Example Workflow (PR Regression Testing)

jobs:
  benchmark:
    runs-on: ubuntu-latest
    strategy:
      matrix:
        arch: [amd64]
        precision: [single, double]
    steps:
      - name: Checkout Candidate
        uses: actions/checkout@v4
        with:
          path: candidate

      - name: Build Candidate
        run: |
          cd candidate
          meson setup build_cand -Dfloating-point=${{ matrix.precision }} --buildtype=release
          ninja -C build_cand

      - name: Determine Baseline SHA
        id: baseline-sha
        run: |
          if [ "${{ github.event_name }}" == "push" ]; then
            echo "sha=${{ github.sha }}" >> $GITHUB_OUTPUT
          else
            echo "sha=${{ github.event.pull_request.base.sha }}" >> $GITHUB_OUTPUT
          fi

      - name: Checkout Baseline
        uses: actions/checkout@v4
        with:
          ref: ${{ steps.baseline-sha.outputs.sha }}
          path: baseline

      - name: Build Baseline
        run: |
          cd baseline
          meson setup build_base -Dfloating-point=${{ matrix.precision }} --buildtype=release
          ninja -C build_base

      - name: Run Benchmark (Baseline)
        uses: nschimme/faac-benchmark@v1
        with:
          faac-bin: ./baseline/build_base/frontend/faac
          libfaac-so: ./baseline/build_base/libfaac/libfaac.so
          run-name: ${{ matrix.arch }}_${{ matrix.precision }}_base
          output-json: ./results/${{ matrix.arch }}_${{ matrix.precision }}_base.json

      - name: Run Benchmark (Candidate)
        uses: nschimme/faac-benchmark@v1
        with:
          faac-bin: ./candidate/build_cand/frontend/faac
          libfaac-so: ./candidate/build_cand/libfaac/libfaac.so
          run-name: ${{ matrix.arch }}_${{ matrix.precision }}_cand
          output-json: ./results/${{ matrix.arch }}_${{ matrix.precision }}_cand.json

      - name: Upload Results
        uses: actions/upload-artifact@v4
        with:
          name: results-${{ matrix.arch }}-${{ matrix.precision }}
          path: results/*.json

  report:
    needs: benchmark
    runs-on: ubuntu-latest
    if: always()
    permissions:
      pull-requests: write
    steps:
      - name: Download all results
        uses: actions/download-artifact@v4
        with:
          path: results
          pattern: results-*
          merge-multiple: true

      - name: Generate Report
        uses: nschimme/faac-benchmark/report@v1
        with:
          results-path: ./results
          base-sha: ${{ github.event.pull_request.base.sha }}
          cand-sha: ${{ github.event.pull_request.head.sha }}

      - name: Post Summary to PR
        if: github.event_name == 'pull_request'
        shell: bash
        env:
          GH_TOKEN: ${{ secrets.GITHUB_TOKEN }}
        run: |
          gh pr comment ${{ github.event.pull_request.number }} --body-file summary.md

Action: `nschimme/faac-benchmark`

Runs the encoding benchmark and MOS computation for a single configuration.

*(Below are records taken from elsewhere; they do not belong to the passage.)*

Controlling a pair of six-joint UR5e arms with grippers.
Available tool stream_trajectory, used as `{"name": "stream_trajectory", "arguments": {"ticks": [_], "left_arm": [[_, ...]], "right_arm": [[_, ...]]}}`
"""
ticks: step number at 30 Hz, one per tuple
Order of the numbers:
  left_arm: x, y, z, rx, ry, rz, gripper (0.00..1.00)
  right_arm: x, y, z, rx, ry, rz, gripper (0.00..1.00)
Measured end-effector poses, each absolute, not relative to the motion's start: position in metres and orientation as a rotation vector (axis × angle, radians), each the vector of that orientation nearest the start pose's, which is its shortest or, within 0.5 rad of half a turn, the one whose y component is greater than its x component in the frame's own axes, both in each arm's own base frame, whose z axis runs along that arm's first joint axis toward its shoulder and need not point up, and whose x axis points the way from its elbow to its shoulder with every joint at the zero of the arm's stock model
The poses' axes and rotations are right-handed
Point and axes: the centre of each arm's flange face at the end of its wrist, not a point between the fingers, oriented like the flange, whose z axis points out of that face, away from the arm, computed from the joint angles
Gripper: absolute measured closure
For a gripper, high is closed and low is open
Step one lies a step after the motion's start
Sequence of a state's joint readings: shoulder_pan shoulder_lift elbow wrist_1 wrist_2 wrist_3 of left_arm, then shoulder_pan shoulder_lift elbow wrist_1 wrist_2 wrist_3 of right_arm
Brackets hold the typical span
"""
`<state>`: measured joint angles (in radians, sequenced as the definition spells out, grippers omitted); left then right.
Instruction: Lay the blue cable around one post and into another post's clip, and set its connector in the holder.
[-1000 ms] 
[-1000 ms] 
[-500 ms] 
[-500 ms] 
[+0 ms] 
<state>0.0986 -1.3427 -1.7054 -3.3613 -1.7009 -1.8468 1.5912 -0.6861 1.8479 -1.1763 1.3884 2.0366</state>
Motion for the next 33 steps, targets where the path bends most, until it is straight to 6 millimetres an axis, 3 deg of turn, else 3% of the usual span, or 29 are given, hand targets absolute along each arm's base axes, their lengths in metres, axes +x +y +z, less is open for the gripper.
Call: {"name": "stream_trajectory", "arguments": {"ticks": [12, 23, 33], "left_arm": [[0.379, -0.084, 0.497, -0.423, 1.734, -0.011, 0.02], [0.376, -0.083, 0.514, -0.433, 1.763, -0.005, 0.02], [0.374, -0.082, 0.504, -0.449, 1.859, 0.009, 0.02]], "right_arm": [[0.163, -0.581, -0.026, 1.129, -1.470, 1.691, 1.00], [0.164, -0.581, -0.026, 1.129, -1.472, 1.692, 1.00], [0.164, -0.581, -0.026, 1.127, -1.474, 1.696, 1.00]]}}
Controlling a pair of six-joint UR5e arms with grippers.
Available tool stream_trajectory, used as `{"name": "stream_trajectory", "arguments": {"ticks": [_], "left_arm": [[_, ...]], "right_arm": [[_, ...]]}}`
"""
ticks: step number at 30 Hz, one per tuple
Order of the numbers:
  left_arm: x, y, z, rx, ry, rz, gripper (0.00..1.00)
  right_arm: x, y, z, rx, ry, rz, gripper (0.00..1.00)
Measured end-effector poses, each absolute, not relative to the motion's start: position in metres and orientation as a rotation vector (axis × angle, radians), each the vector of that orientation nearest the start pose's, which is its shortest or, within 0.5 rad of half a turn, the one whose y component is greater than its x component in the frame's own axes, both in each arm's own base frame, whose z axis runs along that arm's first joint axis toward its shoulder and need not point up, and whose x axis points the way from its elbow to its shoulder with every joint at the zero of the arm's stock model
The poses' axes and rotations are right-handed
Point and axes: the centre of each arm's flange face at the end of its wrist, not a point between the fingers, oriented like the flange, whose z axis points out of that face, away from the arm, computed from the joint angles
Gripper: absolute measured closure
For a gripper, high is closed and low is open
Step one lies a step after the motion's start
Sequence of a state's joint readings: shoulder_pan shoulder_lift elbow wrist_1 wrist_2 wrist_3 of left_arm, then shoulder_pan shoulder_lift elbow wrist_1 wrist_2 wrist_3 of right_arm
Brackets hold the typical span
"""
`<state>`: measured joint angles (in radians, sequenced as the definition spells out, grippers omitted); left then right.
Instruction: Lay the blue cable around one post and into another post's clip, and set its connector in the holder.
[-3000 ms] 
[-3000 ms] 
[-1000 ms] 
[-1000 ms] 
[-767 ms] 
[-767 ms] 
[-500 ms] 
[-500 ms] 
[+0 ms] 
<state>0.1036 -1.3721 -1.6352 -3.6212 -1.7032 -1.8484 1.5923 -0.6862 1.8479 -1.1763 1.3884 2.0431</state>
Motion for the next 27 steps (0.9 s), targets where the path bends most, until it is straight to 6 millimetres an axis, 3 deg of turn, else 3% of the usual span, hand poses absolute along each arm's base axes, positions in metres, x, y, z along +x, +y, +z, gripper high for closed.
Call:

Input	Description	Required	Default
`faac-bin`	Path to the `faac` binary.	Yes
`libfaac-so`	Path to the `libfaac.so` library.	Yes
`run-name`	Identifier for this benchmark run (e.g., `amd64_single_base`).	Yes
`output-json`	Path where the result JSON should be saved.	Yes
`coverage`	Percentage of dataset to cover (1-100).	No	`100`
`skip-mos`	Skip perceptual quality (MOS) computation.	No	`false`
`visqol-image`	Docker image for ViSQOL. Defaults to internal discovery logic.	No	`""`
`sha`	Commit SHA to associate with these results.	No	`${{ github.sha }}`
`scenarios`	Comma-separated list of scenarios to run (e.g., `voip,vss`).	No
`include-tests`	Comma-separated list of test filename globs to include (e.g., `TCD_*`).	No
`exclude-tests`	Comma-separated list of test filename globs to exclude.	No
`backend`	ViSQOL backend to use (`auto`, `docker`, `visqol`, `visqol-py`, `visqol-python`).	No	`docker`

Action: `nschimme/faac-benchmark/report`

Consolidates multiple result JSONs into a single Markdown report and GitHub Step Summary. It also generates a summary.md file that can be used to post a PR comment.

Input	Description	Required	Default
`results-path`	Path to the directory containing result JSON files.	Yes
`base-sha`	Baseline commit SHA. If not provided, it is pulled from result JSONs.	No
`cand-sha`	Candidate commit SHA. If not provided, it is pulled from result JSONs.	No
`summary-only`	Generate only the high-signal summary.	No	`false`

The "Golden Triangle" Philosophy

We evaluate every contribution against three competing pillars. While high-bitrate encoders like FDK-AAC or Opus target multi-channel, high-fidelity entertainment, FAAC focuses on remaining approachable and distributable for the global open-source community. We prioritize non-patent encumbered areas and the standard Low Complexity (LC-AAC) profile.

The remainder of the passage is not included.